_Exercise description:_ Check each line of the data for "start", and copy the ones that have it.

_Dataset content:_
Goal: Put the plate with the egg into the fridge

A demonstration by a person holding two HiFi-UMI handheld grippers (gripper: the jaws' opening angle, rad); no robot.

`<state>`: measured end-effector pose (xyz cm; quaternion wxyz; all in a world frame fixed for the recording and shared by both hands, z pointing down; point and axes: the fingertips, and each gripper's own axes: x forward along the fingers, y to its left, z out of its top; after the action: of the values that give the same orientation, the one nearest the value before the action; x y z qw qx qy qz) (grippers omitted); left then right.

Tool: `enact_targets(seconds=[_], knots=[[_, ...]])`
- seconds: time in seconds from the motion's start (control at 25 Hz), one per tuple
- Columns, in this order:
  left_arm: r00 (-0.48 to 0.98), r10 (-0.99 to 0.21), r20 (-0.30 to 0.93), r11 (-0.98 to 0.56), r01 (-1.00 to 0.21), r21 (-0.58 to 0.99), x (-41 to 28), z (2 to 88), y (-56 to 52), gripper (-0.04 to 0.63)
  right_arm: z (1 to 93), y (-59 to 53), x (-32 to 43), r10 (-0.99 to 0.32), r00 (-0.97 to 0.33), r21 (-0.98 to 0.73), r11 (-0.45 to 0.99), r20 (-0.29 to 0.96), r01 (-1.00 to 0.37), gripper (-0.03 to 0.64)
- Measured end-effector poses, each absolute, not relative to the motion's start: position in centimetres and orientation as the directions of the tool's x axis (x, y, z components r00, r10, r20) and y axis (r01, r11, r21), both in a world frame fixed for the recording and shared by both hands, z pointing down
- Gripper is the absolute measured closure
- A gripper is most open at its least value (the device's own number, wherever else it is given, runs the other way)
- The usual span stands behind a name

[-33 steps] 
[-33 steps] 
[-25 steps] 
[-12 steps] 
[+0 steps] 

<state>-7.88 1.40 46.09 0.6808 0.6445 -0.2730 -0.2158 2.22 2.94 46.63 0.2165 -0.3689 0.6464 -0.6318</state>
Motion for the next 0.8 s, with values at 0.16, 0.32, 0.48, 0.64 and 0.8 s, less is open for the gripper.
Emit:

_Your response:_
- seconds: time in seconds from the motion's start (control at 25 Hz), one per tuple
- Measured end-effector poses, each absolute, not relative to the motion's start: position in centimetres and orientation as the directions of the tool's x axis (x, y, z components r00, r10, r20) and y axis (r01, r11, r21), both in a world frame fixed for the recording and shared by both hands, z pointing down

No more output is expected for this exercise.